## Aim of the exercise
Pull out each line of the records holding the string "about".

## Input for this task
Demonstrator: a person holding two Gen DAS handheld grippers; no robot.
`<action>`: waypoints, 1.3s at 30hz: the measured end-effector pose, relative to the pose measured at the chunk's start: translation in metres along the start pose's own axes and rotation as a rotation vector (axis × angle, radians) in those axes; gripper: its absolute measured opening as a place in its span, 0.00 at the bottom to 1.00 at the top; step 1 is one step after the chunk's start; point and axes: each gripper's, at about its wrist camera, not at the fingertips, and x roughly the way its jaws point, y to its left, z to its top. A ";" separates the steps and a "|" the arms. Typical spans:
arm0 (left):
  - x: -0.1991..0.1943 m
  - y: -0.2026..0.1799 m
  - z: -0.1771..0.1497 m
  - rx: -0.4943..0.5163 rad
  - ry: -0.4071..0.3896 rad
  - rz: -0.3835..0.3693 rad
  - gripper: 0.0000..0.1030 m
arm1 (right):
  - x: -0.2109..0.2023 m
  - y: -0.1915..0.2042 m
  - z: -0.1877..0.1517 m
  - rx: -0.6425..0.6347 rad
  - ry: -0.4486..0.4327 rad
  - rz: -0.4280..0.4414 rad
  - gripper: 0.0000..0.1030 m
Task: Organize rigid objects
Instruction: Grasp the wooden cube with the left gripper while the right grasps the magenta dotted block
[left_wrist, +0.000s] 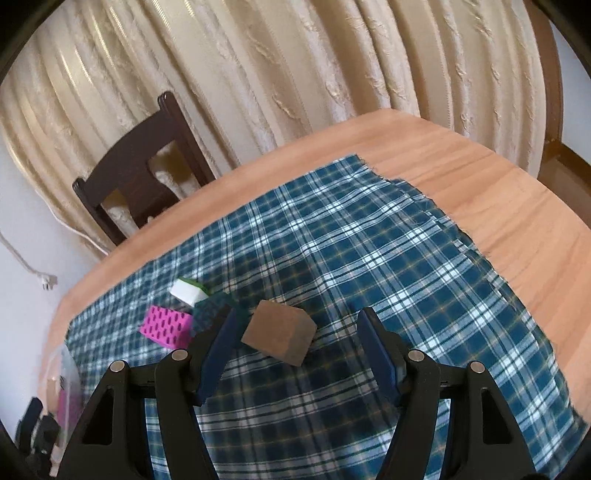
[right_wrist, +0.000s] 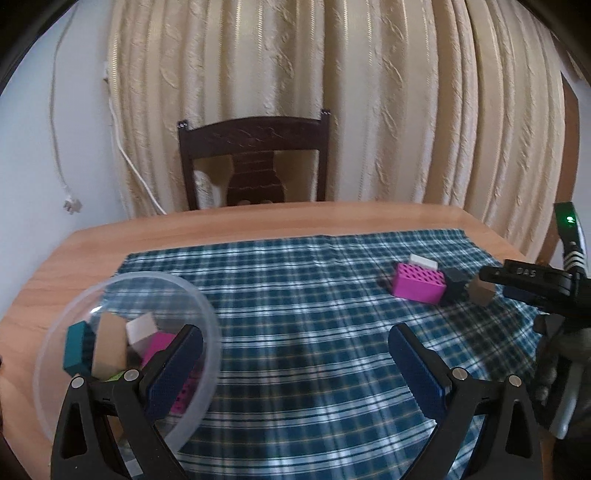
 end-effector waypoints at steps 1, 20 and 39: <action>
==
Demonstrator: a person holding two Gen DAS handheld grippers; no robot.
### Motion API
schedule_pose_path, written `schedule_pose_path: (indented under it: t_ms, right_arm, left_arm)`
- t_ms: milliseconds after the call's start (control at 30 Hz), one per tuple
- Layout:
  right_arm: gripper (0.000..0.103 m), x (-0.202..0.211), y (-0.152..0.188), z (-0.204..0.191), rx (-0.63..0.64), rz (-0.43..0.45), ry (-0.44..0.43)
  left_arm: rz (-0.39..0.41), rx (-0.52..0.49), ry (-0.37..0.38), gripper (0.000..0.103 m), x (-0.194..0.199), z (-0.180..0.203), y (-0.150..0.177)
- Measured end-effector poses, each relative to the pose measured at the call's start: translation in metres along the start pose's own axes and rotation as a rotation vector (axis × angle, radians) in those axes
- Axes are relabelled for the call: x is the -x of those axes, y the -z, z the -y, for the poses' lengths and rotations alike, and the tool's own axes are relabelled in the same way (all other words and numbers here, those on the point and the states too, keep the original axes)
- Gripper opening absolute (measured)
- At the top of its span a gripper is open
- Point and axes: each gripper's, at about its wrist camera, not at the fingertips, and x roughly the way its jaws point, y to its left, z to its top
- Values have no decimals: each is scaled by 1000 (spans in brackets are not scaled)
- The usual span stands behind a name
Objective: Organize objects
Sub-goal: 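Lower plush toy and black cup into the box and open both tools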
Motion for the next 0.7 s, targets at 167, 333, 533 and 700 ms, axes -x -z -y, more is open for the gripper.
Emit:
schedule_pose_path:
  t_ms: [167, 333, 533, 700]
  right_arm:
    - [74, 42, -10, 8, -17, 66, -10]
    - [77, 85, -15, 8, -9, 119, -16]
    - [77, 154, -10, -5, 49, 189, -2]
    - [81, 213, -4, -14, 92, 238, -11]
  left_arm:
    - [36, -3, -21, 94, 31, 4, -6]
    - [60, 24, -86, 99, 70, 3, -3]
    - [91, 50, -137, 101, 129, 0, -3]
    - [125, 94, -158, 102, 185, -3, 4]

## Output of the task
`<action>`: waypoints, 1.3s at 30hz: the measured end-effector pose, relative to the pose measured at the chunk's start: translation in metres along the start pose's own axes and rotation as a rotation vector (axis × angle, radians) in those axes; gripper: its absolute measured opening as a place in its span, 0.00 at the bottom to 1.00 at the top; step 1 is one step after the chunk's start; point and axes: each gripper's, at about its wrist camera, not at the fingertips, and x roughly the way its jaws point, y to its left, z to its top. A ";" separates the steps and a "|" the arms. Typical spans:
- Point and axes: each gripper's, at about its wrist camera, not at the fingertips, and x roughly the way its jaws point, y to its left, z to its top

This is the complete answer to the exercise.